I think this charts sums up the competitive threat that Twitter may pose to Facebook’s astounding 6% of all U.S. Internet visits (read: no threat).

Facebook’s dominance minimizes the detail and recent decline in visits to Twitter’s domain. This chart gives a clearer picture of Twitter’s decline over the last few months. As I noted in last months entry, this chart only portrays web visits to Twitter versus application traffic.

At iMedia Breakthrough, Jeff Rosenblum from Questus referenced a Harvard Business School Study finding that the median number of tweets per twitter user over the life of their twitter account is 1!
I Believe this figure confirms our original hypothesis of Twitter-stall due to a drop in new users. As Facebook continues to grow, its user-base across Mosaic types shows that its user-base is becoming ubiquitous. Twitter by contrast was showing greater coverage amongst types earlier in its growth phase. Since Twitter’s decline in July, the number of over-indexing has narrowed significantly, indicating that early growth may have been the result of significant trail behavior leading up to this summer.
That being said, I still plan to tweet this entry.


Hi Bill,
Your data is always a tonic – thanks for sharing this and your earlier post, which includes the key caveat: “the above chart indicates visits to Twitter’s website, and does not include application and mobile traffic.”
The Pew Internet Project’s surveys also find that social network sites like Facebook still dominate the communications picture (about half of internet users are on a SNS vs 1 in 5 who are on Twitter). The on-the-go updates were really striking to me in our most recent survey – the more wireless devices someone owns, the more likely they are to tweet, for example.
We survey researchers have our challenges (low response rates, the expense of cell phone samples…) but now I’m worried about how Hitwise and other traffic measurement firms will adapt to the ever-growing mobile market. Have you addressed that in a separate post? I’d love to hear more since I count on your data to balance our own.
One of the hypothesis I have regarding the drop in traffic to twitter is the the number of applications that are enabling you to use twitter without logging into twitter. What might be interesting to see is number of tweets over period of time. For me, I use 3rd party sites to follow, tweet, retweet and hardly log into twitter.
-rahul @thedeshmukhs
Facebook vs. Twitter IV.
Hitwise: There is a competitive threat that Twitter (0.14%) may pose to a 6.10% Facebook reach (USA); http://j.mp/40Q0nX…
Some data on users coming to Twitter via the API is publicly available, though not comprehensive. Shouldn’t you at least mention it?
If it doesnt count application traffic it is meaningless. Most people get on tweetdeck or something similar.
I’d also like to see trends of number of Tweets. Another stat that might be interesting is the rate of unfollowing. For example, early on I Tweeted a lot and followed a lot of people. But as I burned out and realized minimal return on time spent on Twitter, I started Tweeting less and unfollowing people who were “junking up” my stream.
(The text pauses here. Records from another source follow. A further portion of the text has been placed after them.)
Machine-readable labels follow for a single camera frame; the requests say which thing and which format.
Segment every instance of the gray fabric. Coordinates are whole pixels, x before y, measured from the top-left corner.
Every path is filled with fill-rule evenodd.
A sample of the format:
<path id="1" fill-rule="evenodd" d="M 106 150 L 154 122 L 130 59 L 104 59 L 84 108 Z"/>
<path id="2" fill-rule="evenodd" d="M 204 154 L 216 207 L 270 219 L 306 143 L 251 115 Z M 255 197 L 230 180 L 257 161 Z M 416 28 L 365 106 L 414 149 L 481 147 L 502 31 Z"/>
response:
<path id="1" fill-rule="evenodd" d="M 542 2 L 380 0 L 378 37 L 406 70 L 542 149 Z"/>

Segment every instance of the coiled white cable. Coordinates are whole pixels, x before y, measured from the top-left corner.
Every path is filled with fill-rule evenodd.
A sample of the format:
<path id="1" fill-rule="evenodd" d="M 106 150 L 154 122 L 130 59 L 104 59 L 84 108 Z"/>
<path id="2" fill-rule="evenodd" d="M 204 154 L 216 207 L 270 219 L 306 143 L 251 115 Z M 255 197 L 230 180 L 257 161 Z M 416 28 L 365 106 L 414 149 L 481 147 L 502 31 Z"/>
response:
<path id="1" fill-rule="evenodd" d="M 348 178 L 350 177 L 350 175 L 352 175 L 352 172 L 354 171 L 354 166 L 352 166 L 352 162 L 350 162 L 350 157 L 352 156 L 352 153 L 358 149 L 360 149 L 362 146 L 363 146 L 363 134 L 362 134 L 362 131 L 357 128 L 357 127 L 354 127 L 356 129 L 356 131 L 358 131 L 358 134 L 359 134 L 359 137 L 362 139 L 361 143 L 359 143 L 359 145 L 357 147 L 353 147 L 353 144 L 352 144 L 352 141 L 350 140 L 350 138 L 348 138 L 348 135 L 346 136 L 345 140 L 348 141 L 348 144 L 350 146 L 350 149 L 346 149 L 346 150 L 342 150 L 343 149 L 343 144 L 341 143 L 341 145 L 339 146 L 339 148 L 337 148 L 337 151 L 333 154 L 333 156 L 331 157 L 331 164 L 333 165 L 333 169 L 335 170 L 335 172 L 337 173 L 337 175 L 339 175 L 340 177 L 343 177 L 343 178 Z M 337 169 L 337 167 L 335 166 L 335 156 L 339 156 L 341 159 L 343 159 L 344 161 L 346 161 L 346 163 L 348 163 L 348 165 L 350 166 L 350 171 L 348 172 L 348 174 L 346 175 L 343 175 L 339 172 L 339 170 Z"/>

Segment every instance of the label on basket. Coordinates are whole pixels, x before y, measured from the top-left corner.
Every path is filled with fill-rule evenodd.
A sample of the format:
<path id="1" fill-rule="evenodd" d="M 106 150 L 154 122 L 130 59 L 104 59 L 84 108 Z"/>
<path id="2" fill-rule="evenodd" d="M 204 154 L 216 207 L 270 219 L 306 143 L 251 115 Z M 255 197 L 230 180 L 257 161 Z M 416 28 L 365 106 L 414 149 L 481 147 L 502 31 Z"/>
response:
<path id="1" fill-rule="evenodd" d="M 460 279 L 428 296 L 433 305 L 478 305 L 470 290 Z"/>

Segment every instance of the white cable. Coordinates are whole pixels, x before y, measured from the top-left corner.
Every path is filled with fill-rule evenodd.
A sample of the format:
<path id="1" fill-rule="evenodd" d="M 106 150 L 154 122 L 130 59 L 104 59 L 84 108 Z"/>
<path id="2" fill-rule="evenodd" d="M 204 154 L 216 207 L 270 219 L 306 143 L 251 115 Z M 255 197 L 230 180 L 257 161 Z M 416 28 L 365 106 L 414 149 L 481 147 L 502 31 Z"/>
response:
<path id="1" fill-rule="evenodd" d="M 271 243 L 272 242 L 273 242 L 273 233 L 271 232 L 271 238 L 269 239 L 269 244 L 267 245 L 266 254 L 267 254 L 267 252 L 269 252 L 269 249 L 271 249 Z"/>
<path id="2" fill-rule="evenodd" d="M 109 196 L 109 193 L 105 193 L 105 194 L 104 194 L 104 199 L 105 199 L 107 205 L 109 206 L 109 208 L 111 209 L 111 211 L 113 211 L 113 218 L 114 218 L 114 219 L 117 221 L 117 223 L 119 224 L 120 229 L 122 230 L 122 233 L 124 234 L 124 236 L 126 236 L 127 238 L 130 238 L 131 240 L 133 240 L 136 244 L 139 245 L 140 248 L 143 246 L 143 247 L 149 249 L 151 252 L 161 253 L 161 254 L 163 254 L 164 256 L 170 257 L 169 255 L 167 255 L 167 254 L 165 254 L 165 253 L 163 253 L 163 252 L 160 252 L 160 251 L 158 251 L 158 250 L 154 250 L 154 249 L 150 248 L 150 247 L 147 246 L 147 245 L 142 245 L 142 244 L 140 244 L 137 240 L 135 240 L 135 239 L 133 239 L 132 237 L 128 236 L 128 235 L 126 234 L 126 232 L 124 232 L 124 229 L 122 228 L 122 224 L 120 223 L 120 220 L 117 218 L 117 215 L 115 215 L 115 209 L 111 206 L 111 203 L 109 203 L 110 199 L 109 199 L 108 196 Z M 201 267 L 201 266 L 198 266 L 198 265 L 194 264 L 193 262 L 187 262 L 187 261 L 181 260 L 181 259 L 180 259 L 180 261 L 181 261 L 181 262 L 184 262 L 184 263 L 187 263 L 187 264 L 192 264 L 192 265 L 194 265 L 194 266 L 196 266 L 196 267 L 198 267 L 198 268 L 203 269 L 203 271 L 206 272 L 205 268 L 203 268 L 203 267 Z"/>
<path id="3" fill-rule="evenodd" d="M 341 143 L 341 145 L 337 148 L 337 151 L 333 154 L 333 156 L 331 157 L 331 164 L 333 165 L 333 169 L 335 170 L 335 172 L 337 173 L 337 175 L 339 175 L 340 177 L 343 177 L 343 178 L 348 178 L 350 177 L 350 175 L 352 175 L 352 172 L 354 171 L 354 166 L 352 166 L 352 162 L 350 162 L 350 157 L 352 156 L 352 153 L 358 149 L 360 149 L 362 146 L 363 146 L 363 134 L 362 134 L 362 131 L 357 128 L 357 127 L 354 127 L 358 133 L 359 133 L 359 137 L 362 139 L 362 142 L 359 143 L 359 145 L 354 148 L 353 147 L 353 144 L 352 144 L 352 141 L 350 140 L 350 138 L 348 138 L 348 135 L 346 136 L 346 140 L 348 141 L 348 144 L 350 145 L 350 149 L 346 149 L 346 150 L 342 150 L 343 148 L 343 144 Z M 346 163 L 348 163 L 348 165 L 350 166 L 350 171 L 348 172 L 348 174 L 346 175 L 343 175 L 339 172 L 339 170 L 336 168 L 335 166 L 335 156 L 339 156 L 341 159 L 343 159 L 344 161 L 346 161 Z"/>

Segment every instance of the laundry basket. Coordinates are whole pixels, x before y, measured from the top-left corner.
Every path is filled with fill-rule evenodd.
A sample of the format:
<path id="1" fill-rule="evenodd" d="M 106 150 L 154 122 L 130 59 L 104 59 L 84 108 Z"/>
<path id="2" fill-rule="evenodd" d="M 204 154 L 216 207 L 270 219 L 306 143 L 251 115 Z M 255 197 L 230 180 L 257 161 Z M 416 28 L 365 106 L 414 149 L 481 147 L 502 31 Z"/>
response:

This of course naturally shrunk my usage, and therefore I imagine those two trends would provide some indication of usage for others as well.
While there’s clearly a difference in scale between the two sites, comparing visits to the website isn’t an accurate way of measuring total Twitter use (as I’m sure you’re aware).
This report suggests a large percentage of users do their tweeting via apps other than twitter.com http://www.sysomos.com/insidetwitter/
From the data presented by Hitwise, the unknown is whether the percentage of people using apps is increasing to take up the slack in website dropoff. I have no evidence to suggest one way or the other…
Out of all the people I know using Twitter, not one of them uses the Twitter web site to post tweets.
And when I look at the people I am following, it shows the client they used – maybe one in twenty are posting from Twitter. Most are posting from mobile clients or desktop software.
(Of course that’s not forgetting that you can post to Facebook from third party software and mobile devices).
Until this usage is measured any data is suspect at best.